UWUA Local 304 Utility Workers Union of America AFL-CIO

When you hear people talking about the “good old days’, you can trace their statements back to one fact; in those times they describe, there were certain things you can count on as simply fundamental. Those things were clearly defined roles of private and public services. Those things that were open to profiteering and plundering, and those things considered too important or essential to allow anyone to play games with. Public services formed a social foundation based on commonly held beliefs and values shared among all Americans and enforced by local, state, and federal agencies that were responsible for them.

The horrific bus crash in Chattanooga, Tennessee, that killed 6 children should be setting off alarm bells for anyone following trends and effects of privatizing essential services that have been traditionally been in the public domain.

141203_wnn_bus_crash4_16x9_992Unlike West Virginia, Tennessee school officials sub-let the duties and the responsibility of transporting school children to and from school to a company out of Illinois, Durham School Services. This has become a very appealing option for cash strapped school districts.

Durham School Services is a subsidiary of National Expess, LLC, of the United Kingdom. They operate over 21,500 buses in 34 states.

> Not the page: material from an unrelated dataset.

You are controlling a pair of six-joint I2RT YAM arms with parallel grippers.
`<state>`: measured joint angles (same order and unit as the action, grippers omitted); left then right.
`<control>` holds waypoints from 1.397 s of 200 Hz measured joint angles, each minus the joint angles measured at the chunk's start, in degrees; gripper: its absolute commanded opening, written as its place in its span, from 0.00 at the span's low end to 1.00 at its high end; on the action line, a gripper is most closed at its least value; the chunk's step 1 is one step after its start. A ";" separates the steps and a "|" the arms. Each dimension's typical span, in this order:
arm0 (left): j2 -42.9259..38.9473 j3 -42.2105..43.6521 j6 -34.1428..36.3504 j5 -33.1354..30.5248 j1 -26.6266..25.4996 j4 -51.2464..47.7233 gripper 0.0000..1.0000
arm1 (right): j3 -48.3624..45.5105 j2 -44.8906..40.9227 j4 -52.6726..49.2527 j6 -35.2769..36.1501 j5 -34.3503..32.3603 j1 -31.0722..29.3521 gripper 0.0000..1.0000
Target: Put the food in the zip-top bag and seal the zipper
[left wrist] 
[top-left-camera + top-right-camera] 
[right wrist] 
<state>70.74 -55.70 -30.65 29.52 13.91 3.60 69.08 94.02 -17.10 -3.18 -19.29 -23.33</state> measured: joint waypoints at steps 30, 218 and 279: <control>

Durham’s safety record has been reported as “satisfactory” by the Federal Motor Carrier Safety Administration, but they’ve still had 142 reported crashes with injuries and three fatalities in the past 24 months.

According to Glassdoor, a website that rates companies from an employment perspective, Durham has a rating of 3.1 out of 5 stars, while comments by current and former employees range from describing the company as great to many more that seem to point to gross mis-management, rampant favortism, and a high degree of gamesmanship in addressing wages and benefits.

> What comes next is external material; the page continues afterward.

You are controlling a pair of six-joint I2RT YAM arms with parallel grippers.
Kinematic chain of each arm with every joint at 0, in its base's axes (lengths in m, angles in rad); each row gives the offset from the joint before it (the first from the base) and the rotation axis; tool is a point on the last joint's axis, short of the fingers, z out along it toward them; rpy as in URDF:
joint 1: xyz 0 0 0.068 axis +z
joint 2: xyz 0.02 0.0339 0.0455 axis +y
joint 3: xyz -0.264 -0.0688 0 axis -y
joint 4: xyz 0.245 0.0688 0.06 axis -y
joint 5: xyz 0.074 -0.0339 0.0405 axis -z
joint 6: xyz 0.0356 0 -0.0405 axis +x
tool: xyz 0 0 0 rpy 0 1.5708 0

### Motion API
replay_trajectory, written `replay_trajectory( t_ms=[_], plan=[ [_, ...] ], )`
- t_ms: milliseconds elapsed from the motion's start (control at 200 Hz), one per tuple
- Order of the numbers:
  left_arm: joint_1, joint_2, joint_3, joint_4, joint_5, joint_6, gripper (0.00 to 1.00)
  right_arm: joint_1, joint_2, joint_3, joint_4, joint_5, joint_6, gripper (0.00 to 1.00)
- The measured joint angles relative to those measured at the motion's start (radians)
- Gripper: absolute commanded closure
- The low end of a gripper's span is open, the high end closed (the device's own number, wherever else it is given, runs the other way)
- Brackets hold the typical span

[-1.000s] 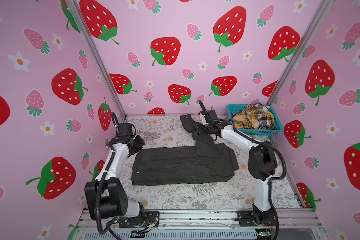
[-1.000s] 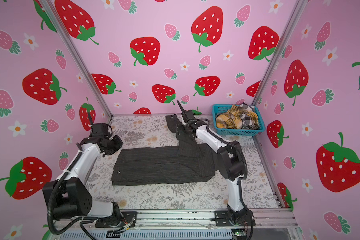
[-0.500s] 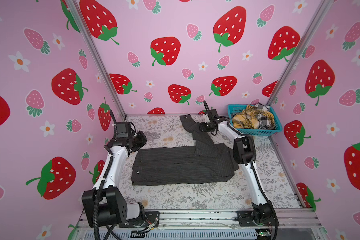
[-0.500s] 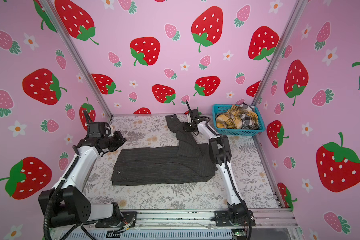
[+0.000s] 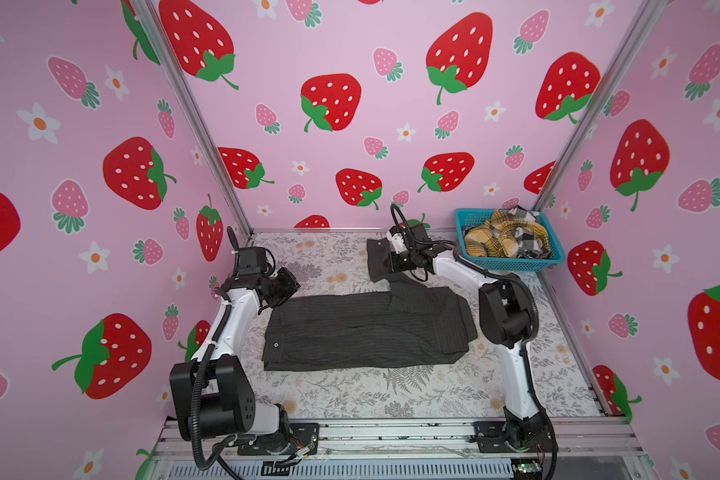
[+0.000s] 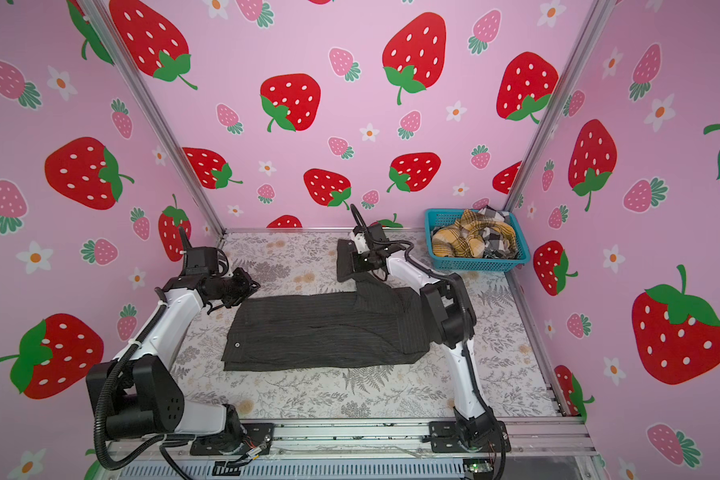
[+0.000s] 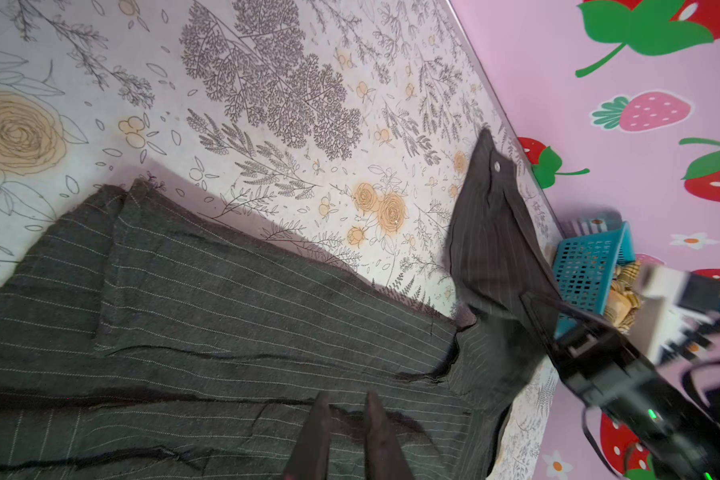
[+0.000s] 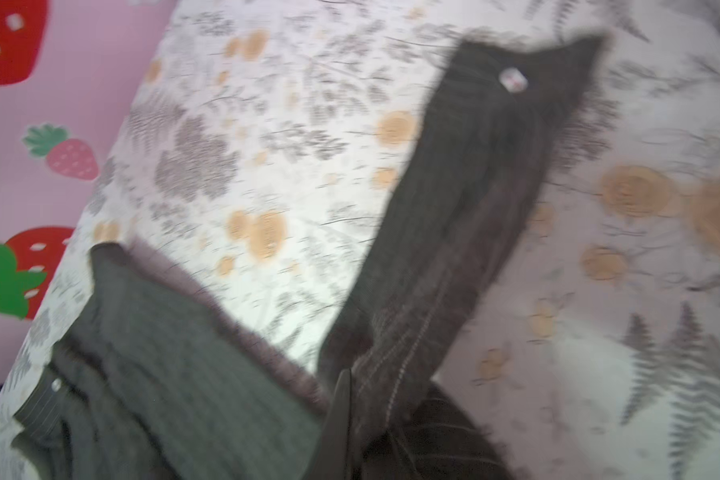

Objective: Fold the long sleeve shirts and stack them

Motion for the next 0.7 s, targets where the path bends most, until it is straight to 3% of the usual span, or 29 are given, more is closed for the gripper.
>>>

Durham workers allege a working environment of high employee turnover, both in management and workers, coupled with defective and outdated equipment, and a company more concerned with the bottom line. Most of the national job boards have postings for jobs with Durham in all the areas in which they operate. What’s not mentioned in the job description is that applicants, even those already in possession of the right CDLs and accredidations are required to attend a two month, unpaid, training curriculum, and, if they miss a day in that training, they have to start over at the beginning.bus21

Durham has set up a system designed not to attract the best or the brightest candidates. They set up a system to hire those who will enslave themselves to a company whose pay is often less that $15.00 an hour.

One of our own members was made aware of the price and push for school busing privatization in an article written on his blog at The Daily Kos. The article did not get a lot of attention when written in September of 2014, but gives a personal account of the push for privatization and  the real effects on actual students and drivers.

Flint Water
Flint Water

Another article appeared on this site that was well researched and written by educator Dr. Daphne Greenwood of the Colorado Center for Public Policy at the University of Colorado. Her research warned of taking the accountability and decision making power away from elected officials and the reduction in transparency when public services are moved into the private sector. Her well defended conclusion is that such actions undermine the public trust, as well as democracy itself.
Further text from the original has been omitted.